The coach had to make a last-minute tweak to his squad yesterday when Simon Danielli, the Ulster wing, dropped out and John Houston, the Edinburgh utility back, replaced him, but Robinson was not letting the disruption worry him. “I already had spoken about how important this trip is to get Scotland playing well and winning, it is the ideal tool for that,” he said. “Players need to recognise that if they put the performances in for Scotland A, then they will go on to play for Scotland.

“My record since I got involved with Scotland A is that during the last year guys who have played for the team - Rory Lawson, Phil Godman, Ben Cairns, Thom Evans, Graeme Morrison - all went on to play for Scotland that year. This is the first opportunity for these players to put their hands up. I have some idea of the quality of players in Scotland and I am looking to some of the guys who are going on the tour to reaffirm what I think of their ability and for some of the younger players to say, ‘I can deliver at this level'.”

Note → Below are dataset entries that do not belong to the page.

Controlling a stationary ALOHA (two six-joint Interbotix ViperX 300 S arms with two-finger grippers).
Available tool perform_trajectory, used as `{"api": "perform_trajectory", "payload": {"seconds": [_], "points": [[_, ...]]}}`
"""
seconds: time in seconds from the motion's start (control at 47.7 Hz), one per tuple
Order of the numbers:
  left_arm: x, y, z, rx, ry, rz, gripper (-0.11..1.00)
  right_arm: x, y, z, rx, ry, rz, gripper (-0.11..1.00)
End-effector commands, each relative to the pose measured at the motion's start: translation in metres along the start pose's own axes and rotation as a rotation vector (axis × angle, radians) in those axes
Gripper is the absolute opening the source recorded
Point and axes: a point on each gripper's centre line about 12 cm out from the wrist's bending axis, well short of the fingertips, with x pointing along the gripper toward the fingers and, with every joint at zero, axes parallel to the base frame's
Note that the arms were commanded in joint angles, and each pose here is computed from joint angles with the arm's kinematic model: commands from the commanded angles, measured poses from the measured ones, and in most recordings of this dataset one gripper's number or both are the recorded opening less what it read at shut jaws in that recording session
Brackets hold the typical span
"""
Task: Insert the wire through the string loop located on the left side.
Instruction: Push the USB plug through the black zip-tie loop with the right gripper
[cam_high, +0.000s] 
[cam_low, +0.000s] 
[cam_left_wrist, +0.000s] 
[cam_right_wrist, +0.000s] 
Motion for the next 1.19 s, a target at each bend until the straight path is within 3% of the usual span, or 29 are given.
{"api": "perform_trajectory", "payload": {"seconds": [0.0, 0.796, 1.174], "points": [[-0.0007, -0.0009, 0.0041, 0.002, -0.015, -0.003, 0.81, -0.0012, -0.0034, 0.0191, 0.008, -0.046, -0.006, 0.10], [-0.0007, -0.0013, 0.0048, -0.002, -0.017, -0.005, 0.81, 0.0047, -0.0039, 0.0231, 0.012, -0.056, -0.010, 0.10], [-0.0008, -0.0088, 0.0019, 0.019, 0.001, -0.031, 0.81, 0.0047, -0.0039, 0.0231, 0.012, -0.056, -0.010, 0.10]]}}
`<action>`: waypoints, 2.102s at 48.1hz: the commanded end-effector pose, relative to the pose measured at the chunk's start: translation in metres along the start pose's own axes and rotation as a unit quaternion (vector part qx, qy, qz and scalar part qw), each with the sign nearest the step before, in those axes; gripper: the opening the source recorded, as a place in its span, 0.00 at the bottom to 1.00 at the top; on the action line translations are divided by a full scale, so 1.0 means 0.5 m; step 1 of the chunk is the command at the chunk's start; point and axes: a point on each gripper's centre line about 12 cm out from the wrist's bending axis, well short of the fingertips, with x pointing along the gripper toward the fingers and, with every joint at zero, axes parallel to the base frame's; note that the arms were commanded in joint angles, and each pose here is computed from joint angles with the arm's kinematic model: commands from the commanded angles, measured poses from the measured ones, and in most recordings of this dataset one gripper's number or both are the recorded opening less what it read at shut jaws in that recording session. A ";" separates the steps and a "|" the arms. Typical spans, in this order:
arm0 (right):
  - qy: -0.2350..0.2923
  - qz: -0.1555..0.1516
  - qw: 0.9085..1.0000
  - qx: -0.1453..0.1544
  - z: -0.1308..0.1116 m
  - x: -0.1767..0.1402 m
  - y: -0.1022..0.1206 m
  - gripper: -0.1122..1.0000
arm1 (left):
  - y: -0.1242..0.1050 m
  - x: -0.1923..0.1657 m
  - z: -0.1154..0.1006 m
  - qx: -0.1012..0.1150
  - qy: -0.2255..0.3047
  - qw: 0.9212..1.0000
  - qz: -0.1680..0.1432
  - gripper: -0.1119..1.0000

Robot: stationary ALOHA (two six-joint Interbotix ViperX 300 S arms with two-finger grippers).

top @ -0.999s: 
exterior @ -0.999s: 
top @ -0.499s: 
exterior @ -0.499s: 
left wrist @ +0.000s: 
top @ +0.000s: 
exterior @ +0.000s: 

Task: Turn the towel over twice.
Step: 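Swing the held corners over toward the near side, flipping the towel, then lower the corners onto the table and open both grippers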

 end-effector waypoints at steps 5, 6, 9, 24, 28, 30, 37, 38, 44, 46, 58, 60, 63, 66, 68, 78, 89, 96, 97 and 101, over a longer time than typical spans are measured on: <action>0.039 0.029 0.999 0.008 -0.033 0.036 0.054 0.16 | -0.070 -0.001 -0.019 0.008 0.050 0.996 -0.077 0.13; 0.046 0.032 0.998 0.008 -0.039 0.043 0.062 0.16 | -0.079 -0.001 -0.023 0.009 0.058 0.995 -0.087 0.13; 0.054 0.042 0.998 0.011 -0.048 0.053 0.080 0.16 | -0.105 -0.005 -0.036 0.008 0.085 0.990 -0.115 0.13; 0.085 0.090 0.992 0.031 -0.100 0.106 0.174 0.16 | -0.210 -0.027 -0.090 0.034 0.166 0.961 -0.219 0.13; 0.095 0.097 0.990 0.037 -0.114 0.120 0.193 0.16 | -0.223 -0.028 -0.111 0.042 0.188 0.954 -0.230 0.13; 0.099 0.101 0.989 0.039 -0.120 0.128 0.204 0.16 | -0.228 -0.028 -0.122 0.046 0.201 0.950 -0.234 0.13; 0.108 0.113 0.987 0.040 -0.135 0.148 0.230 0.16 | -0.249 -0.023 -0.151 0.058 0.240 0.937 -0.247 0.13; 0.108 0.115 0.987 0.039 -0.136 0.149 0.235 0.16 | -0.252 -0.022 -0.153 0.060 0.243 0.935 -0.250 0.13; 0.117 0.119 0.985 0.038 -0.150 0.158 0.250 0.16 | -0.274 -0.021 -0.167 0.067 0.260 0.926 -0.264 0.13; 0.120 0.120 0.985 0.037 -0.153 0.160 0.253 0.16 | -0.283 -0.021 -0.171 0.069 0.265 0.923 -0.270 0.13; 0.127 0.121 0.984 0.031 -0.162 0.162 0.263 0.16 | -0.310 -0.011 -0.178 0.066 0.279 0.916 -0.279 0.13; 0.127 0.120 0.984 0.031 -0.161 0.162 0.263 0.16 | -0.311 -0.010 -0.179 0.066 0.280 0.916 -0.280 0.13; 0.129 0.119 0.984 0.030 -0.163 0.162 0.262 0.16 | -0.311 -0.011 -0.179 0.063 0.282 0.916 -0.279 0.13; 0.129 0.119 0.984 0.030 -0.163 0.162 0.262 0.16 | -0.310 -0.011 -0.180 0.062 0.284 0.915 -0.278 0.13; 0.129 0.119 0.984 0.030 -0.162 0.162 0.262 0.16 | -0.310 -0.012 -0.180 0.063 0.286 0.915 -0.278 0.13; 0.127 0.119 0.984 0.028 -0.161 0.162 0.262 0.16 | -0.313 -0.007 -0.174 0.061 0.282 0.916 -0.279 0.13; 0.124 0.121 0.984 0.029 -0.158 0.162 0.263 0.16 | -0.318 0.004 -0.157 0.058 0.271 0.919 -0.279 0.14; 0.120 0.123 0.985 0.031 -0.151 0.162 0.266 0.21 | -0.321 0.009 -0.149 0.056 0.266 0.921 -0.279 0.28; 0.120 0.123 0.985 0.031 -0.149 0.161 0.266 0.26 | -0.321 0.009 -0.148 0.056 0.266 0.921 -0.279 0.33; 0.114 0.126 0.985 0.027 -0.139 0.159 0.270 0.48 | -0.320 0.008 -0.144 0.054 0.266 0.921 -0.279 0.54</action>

Robinson believes that the three matches the team will play will provide them with contrasting challenges in each. Russia will be big, physical and confrontational in the first match on Friday, Uruguay will test Scotland A's set-pieces, particularly the scrum, and France A will be full of flair and running skills.

Planning for this tour started when Frank Hadden was still Scotland coach, but even when the international side had nothing to do with him, Robinson thought that the tournament would be a vital tool for developing players who have not had enough exposure to international rugby. Now that he is in charge himself, it has only grown in importance, as the fringe players and the next generation of stars get a direct chance to impress the man who matters.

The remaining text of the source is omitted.